Mother nature – seems as volatility is accelerating in combination with interdependencies – low cost regions more susceptible

Accelerated rate of change, both in tech and customer preference, highlights need for forward thinking and agility built into capabilities and mindsets.

Bill Raisch:  What do you see as potential impacts of these disruptors?

Edward Erickson:

  • Brand reputation
  • Market share loss

Bill Raisch:      What strategies would you suggest to address these disruptor – to either mitigate negative impacts and/or to capitalize on potential opportunities?

Edward Erickson: 

  • Develop all hazard plans that can be adapted and invoked through imbedded processes and accelerated and replicated with technology
  • Develop a process for assessing and addressing risks on the horizon – must companies do the former, not the later
  • Diversification

 

Posted by Bill Raisch, Host – Global Disruptors Forum

Continuing natural disasters with widening impacts

Corp. & Govt. Security Executive; Fmr. VP & Global Security Head - Thomson Reuters

Corp. & Govt. Security Executive; Fmr. VP & Global Security Head – Thomson Reuters

Forum Host Bill Raisch:  Ed, you’ve had responsibility for security in a wide range of environments from the US military to major Fortune 500 firms including Thompson Reuters, CIT Group and Pfizer.
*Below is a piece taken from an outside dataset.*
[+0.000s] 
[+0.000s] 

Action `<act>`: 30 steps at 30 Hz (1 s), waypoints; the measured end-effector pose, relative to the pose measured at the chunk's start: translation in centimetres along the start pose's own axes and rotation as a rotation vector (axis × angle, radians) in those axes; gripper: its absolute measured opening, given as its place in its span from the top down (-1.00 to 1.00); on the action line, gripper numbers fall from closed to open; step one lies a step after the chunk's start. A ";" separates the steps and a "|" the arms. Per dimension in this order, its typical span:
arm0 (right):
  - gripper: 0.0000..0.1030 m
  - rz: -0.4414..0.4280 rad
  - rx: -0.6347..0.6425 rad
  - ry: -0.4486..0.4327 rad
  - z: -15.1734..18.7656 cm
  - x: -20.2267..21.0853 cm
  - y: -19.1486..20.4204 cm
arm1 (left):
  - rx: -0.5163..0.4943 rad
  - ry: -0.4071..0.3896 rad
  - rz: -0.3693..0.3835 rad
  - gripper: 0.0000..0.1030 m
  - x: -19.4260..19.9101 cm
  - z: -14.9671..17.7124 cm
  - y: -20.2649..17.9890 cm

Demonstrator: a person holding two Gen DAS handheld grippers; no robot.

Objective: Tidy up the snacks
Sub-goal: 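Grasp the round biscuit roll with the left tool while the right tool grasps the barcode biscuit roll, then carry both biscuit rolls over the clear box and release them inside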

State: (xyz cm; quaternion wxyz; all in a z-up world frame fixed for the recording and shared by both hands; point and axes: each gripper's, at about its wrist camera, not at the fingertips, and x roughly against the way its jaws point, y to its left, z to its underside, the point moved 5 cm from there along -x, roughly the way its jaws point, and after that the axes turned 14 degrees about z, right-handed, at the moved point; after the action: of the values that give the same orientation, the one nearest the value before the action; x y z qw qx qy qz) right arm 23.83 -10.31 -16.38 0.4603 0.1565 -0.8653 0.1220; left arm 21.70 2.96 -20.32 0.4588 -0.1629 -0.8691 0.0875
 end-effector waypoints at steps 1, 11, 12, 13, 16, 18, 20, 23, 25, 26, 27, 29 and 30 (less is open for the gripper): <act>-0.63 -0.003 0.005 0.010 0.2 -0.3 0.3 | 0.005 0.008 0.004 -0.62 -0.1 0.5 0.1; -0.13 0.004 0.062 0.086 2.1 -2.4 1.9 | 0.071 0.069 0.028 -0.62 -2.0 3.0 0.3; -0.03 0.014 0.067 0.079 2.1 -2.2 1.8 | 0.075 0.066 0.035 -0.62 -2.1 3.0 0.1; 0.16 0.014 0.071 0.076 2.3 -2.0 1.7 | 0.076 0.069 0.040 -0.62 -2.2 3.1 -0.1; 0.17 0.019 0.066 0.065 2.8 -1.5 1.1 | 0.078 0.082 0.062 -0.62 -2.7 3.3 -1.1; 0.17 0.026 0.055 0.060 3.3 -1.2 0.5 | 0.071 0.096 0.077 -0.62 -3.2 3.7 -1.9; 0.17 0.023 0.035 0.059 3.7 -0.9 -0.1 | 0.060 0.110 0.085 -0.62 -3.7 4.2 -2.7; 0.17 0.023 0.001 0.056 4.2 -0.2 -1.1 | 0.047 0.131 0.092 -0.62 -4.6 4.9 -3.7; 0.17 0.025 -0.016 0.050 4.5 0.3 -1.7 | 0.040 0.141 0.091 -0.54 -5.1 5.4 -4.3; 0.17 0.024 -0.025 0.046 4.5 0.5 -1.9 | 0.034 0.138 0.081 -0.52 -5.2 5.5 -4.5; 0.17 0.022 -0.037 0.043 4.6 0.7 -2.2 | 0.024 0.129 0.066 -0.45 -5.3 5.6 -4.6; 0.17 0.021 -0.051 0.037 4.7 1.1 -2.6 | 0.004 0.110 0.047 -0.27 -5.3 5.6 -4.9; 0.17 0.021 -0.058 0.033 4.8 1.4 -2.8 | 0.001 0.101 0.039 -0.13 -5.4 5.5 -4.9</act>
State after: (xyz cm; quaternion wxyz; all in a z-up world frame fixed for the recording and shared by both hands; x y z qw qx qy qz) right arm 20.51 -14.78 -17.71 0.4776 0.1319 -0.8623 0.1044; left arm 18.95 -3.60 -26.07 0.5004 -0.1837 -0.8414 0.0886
What do you see as one of the most important disruptors facing global corporations, markets and/or wider society?

Ed Levy:  Natural Disasters – will continue to happen on a global scale; very little to mitigate or divert the occurrence; no direct targeting; wide area impact…businesses, homes, people, all sectors of the infrastructure, etc. 
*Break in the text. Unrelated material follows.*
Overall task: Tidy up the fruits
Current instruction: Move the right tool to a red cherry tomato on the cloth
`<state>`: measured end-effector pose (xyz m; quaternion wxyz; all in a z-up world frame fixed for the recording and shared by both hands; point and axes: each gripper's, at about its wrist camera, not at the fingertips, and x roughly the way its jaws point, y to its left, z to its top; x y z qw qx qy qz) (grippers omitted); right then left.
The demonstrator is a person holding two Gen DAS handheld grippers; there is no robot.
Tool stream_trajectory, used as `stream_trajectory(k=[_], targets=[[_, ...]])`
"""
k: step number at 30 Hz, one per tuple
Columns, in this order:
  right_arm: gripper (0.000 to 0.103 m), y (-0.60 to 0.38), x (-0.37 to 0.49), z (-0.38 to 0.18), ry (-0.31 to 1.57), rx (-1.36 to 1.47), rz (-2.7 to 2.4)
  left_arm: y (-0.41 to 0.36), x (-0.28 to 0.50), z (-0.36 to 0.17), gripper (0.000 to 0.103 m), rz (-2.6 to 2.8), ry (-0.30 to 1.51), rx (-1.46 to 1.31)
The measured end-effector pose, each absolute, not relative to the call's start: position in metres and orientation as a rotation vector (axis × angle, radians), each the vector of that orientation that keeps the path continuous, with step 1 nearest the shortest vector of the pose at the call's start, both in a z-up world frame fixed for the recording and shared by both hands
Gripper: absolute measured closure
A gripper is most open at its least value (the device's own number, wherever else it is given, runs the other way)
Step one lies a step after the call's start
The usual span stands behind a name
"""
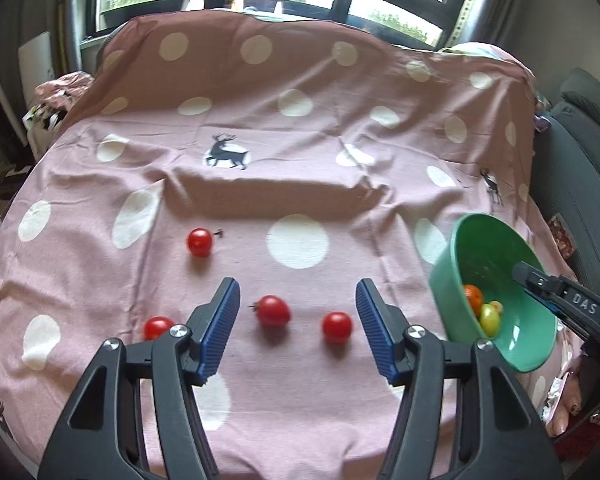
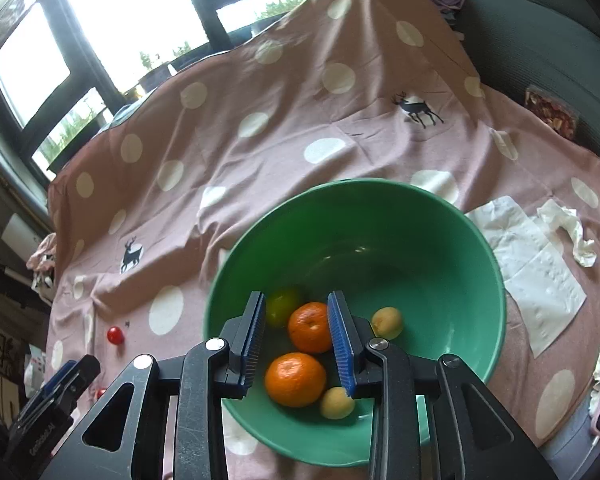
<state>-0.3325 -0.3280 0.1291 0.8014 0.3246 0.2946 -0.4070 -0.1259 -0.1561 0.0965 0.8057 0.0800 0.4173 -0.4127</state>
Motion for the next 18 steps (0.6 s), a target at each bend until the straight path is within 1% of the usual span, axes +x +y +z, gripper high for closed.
stream_trajectory(k=[1, 2, 7, 13, 14, 16, 18], targets=[[0.064, -0.324, -0.327, 0.130, 0.638, 0.683, -0.858, -0.149, -0.118, 0.091, 0.043, -0.857, 0.909, 0.155], [0.063, -0.321, -0.320, 0.130, 0.646, 0.669, -0.844, -0.144, -0.110, 0.086, 0.043, -0.828, 0.922, 0.145], [0.063, -0.300, -0.282, 0.124, 0.708, 0.625, -0.715, -0.122, -0.081, 0.067, 0.044, -0.706, 0.965, 0.131], [0.062, -0.276, -0.237, 0.101, 0.817, 0.638, -0.532, -0.116, -0.066, 0.052, 0.045, -0.683, 1.017, 0.119], [0.062, -0.272, -0.231, 0.097, 0.831, 0.644, -0.503, -0.117, -0.066, 0.050, 0.046, -0.683, 1.019, 0.124], [0.062, -0.266, -0.220, 0.088, 0.861, 0.659, -0.453, -0.119, -0.067, 0.047, 0.050, -0.675, 1.016, 0.147], [0.063, -0.262, -0.212, 0.080, 0.884, 0.668, -0.432, -0.122, -0.067, 0.043, 0.052, -0.663, 1.010, 0.174]])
Bill Raisch:  What are the potential impacts of this disruptor?

Ed Levy:  Long term and financial impacts from response, consequence management, business impact, reputational, and human toll.
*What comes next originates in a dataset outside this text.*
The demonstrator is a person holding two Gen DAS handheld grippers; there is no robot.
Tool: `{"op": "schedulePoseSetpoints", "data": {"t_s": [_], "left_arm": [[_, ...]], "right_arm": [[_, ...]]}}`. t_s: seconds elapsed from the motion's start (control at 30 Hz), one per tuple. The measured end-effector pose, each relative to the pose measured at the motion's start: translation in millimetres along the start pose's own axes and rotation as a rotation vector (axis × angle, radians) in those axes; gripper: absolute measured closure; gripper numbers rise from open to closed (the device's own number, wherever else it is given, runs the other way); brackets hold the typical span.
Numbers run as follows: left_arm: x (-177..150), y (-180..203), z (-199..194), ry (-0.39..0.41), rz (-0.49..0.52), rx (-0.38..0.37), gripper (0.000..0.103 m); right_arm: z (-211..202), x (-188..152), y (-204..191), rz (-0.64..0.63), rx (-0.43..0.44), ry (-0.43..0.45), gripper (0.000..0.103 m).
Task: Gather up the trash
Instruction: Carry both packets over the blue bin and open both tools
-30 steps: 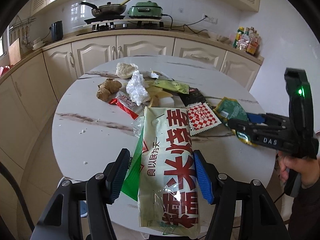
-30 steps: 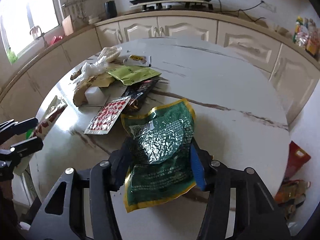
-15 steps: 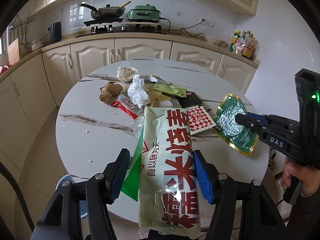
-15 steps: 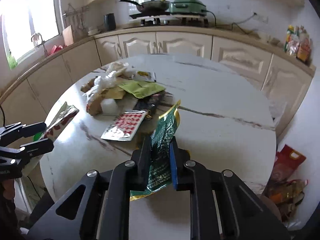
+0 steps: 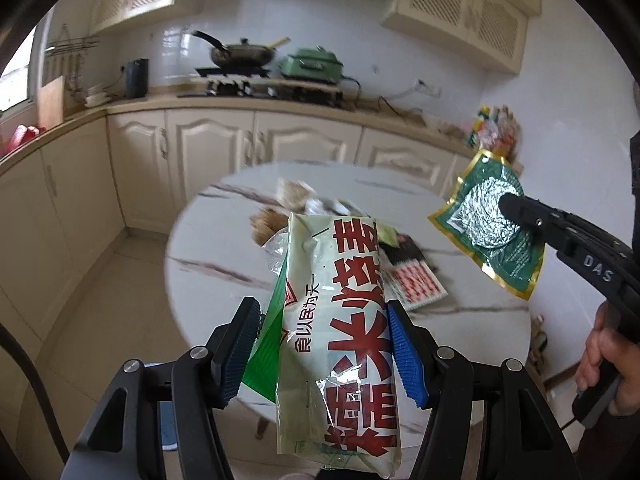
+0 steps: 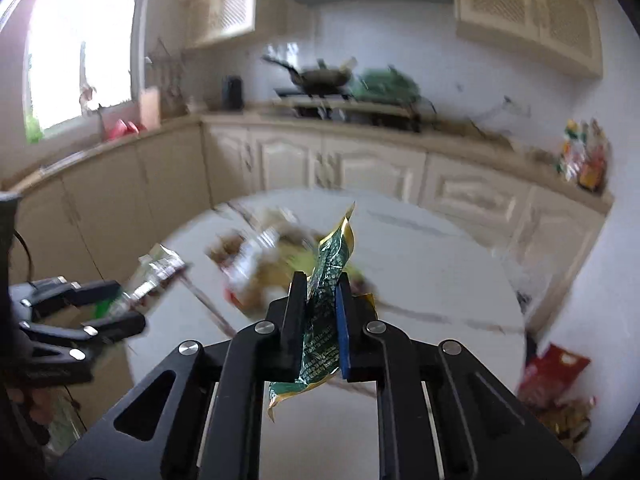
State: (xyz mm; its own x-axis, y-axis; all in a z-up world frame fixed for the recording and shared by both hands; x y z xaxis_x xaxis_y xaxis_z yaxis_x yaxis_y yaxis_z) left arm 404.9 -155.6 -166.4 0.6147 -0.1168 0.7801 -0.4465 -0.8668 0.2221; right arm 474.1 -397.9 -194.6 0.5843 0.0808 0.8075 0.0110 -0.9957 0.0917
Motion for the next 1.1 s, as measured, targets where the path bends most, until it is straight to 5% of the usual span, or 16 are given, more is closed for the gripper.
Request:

Bill Raisch:  What strategies would you suggest to address this disruptor – to either mitigate negative impacts and/or to capitalize on potential opportunities?

Ed Levy:

  • Realistic risk management program to address potential consequences.
  • Sustainable and dedicated emergency response and crisis management programs within the government and private sectors.
  • Functional business resiliency/continuity and disaster recovery capabilities.

Changing energy supply dynamics will dramatically impact not only US but reverberate globally.

Fmr. Critical Infrastructure Protection Director of Public-Private Partnership, US Dept. of Homeland Security

Fmr. Critical Infrastructure Protection Director of Public-Private Partnership, US Dept. of Homeland Security

Forum Host Bill Raisch:  Jim, you’ve served both in the U.S. Department of Energy and the U.S. Department of Homeland Security with a special focus on the public-private interface.

What do you see as one of the most important disruptors facing global corporations, markets and/or wider society?

Jim Caverly:  The changing dynamics of energy supply and pricing due to the boom in natural gas supply resulting from fracking.  In its early stages the disruptions are principally US domestic, as fracking expands internationally it has the potential to disrupt both individual foreign markets and the entire international marketplace.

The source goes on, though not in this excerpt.